This story comes to us from theGrio.com
Merely a decade ago, the No Child Left Behind Act inspired the country to provide the best education possible to its youth. Yet today, on its tenth anniversary, many say the legislation has not only been ineffective, but it has also been a distraction from what is really needed to fix the education system within the United States.
The No Child Left Behind (NCLB) Act was seen as one of the most significant domestic accomplishments of George W. Bush's presidency. He signed NCLB into law in Hamilton, Ohio alongside leaders of the education committees in Congress, which included Representative John Boehner (R-Ohio) and the late Senator Ted Kennedy (D-Massachusetts).
Many, like former educator and author of "Answer Keys," Melissa Lowry, said NCLB was first seen as very inspiring.

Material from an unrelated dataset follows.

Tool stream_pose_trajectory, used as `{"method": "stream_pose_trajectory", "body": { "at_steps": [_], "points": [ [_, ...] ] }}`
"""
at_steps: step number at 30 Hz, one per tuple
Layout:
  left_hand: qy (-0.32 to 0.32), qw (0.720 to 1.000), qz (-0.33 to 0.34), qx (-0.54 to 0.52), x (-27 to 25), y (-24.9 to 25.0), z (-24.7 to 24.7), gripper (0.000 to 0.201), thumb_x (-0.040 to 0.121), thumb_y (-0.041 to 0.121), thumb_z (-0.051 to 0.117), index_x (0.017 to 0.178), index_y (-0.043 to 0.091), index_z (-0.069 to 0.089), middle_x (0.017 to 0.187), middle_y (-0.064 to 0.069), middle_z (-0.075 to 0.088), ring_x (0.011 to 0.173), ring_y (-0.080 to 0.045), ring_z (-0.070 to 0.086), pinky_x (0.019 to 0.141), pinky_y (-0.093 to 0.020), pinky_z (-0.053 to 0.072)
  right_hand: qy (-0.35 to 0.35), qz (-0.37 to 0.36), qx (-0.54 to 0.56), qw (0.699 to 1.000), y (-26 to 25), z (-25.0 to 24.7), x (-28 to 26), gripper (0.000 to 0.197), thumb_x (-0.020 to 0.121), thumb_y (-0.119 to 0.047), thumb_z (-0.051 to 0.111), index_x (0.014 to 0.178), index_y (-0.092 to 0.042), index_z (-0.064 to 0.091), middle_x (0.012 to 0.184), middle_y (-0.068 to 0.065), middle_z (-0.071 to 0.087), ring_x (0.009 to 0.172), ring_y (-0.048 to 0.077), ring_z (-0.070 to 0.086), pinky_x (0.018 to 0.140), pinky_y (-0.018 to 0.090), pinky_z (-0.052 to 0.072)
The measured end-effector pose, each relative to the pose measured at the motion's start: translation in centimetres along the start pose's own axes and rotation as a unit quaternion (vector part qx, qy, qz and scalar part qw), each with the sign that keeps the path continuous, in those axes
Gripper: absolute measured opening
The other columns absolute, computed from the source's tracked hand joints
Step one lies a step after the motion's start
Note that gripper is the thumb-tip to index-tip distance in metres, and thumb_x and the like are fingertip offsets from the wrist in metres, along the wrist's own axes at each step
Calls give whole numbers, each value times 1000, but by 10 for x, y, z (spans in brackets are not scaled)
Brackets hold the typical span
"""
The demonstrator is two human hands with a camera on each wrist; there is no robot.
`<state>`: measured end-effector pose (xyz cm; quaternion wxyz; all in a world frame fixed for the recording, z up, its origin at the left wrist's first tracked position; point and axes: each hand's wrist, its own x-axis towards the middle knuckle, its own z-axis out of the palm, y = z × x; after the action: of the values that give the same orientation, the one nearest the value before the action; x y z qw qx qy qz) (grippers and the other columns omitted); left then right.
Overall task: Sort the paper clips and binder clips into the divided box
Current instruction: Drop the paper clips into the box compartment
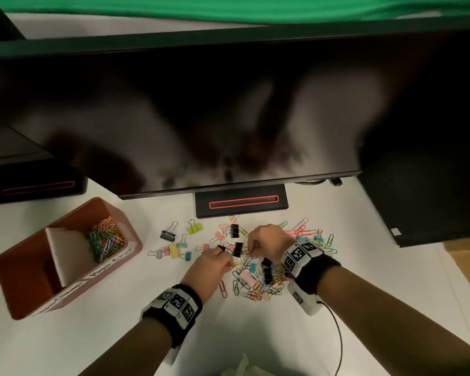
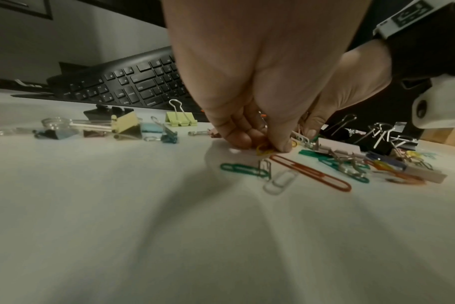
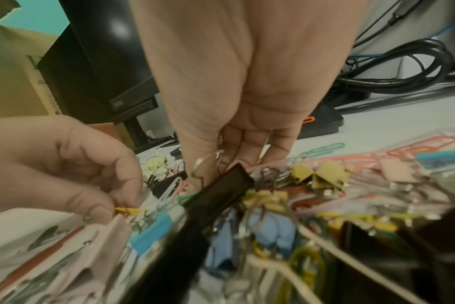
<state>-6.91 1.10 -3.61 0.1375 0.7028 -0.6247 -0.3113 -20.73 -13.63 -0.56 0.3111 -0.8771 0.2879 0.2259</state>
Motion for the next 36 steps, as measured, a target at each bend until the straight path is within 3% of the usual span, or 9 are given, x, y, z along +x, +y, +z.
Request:
{"method": "stream_pose_trajectory", "body": {
  "at_steps": [11, 13, 16, 22, 24, 27, 30, 34, 36],
  "points": [
    [-56, 995, -12, 87, 2, 2, 4, 20, 90, 1, 45, 105, 11, 53, 108, -7, 52, 95, -20, 52, 95, -32, 43, 22, -44, -33, 998, 2, 1, -7, 14, 89, -28, 58, 98, -22, 67, 96, -5, 71, 90, 15, 60, 98, 31, 37],
    [-58, 994, -3, 93, 2, 0, 4, 23, 89, -3, 42, 105, 10, 52, 108, -9, 52, 96, -22, 51, 85, -30, 45, 37, -42, -2, 998, 2, -3, -13, 14, 88, -27, 60, 97, -20, 68, 95, -4, 72, 88, 14, 64, 96, 29, 41],
    [-56, 996, 7, 73, 2, -2, 0, 24, 89, -2, 42, 107, 9, 54, 109, -9, 54, 100, -23, 51, 86, -29, 43, 49, -41, 44, 997, 1, -10, -23, 13, 87, -25, 62, 96, -18, 69, 93, -1, 73, 85, 13, 66, 85, 28, 52],
    [85, 994, 8, -63, -31, 0, -55, 7, 91, 15, 54, 94, 14, 60, 89, 6, 55, 84, -7, 50, 73, -11, 36, 110, -87, 135, 981, -32, -34, -26, 7, 83, -20, 69, 87, -14, 71, 85, 0, 73, 76, 9, 64, 69, 11, 46],
    [149, 985, -3, -80, -51, -8, -88, 4, 88, 12, 59, 90, 15, 60, 83, 9, 56, 77, 0, 50, 70, -6, 36, 126, -122, 149, 973, -65, -46, -18, 7, 82, -20, 70, 84, -14, 70, 80, -3, 70, 70, 9, 63, 65, 12, 46],
    [239, 965, -71, -80, -79, -40, -133, 6, 86, 8, 62, 88, 14, 61, 82, 6, 60, 75, -1, 53, 70, -9, 39, 137, -157, 167, 964, -125, -56, 8, 3, 81, -21, 69, 79, -20, 67, 74, -3, 69, 65, 13, 65, 63, 24, 54],
    [285, 937, -174, -99, -101, -76, -163, 5, 87, 10, 61, 90, 14, 61, 85, 1, 65, 79, -14, 61, 75, -29, 47, 160, -189, 157, 956, -190, -56, 45, 2, 80, -15, 69, 81, -15, 68, 74, -1, 67, 67, 14, 60, 67, 23, 48],
    [264, 905, -313, -114, -105, -106, -179, 11, 85, 14, 63, 96, 12, 63, 95, -5, 68, 91, -17, 62, 87, -31, 48, 145, -159, 137, 967, -253, -39, 96, 14, 82, -17, 68, 95, -12, 66, 92, 9, 70, 85, 23, 64, 79, 32, 52],
    [230, 910, -331, -101, -103, -115, -179, 19, 87, 11, 59, 106, 9, 63, 107, -9, 68, 100, -20, 61, 93, -30, 45, 114, -129, 128, 977, -264, -30, 107, 29, 83, -23, 68, 108, -12, 61, 102, 12, 69, 96, 27, 63, 84, 33, 51]
  ]
}}
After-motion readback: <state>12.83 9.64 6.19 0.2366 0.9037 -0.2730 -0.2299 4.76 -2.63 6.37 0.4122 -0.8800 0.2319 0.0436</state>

"At the time that NCLB was enacted, it made everybody in America stand up and evaluate where we were in education with underprivileged and socioeconomically challenged children," Lowry told theGrio. "Bush stood up and said that America was not serving our poor kids. Everyone thought it made sense and that it was a well-intended bill to bring more of focus on improving our schools."
Indeed, Bush claimed his purpose for creating the law was to drive the more than 100,000 schools in America to perfect education for its students. The law consisted of measurements that placed great emphasis on standardized tests and on improving schools, many of which were in urban communities of color, that were identified as "falling behind."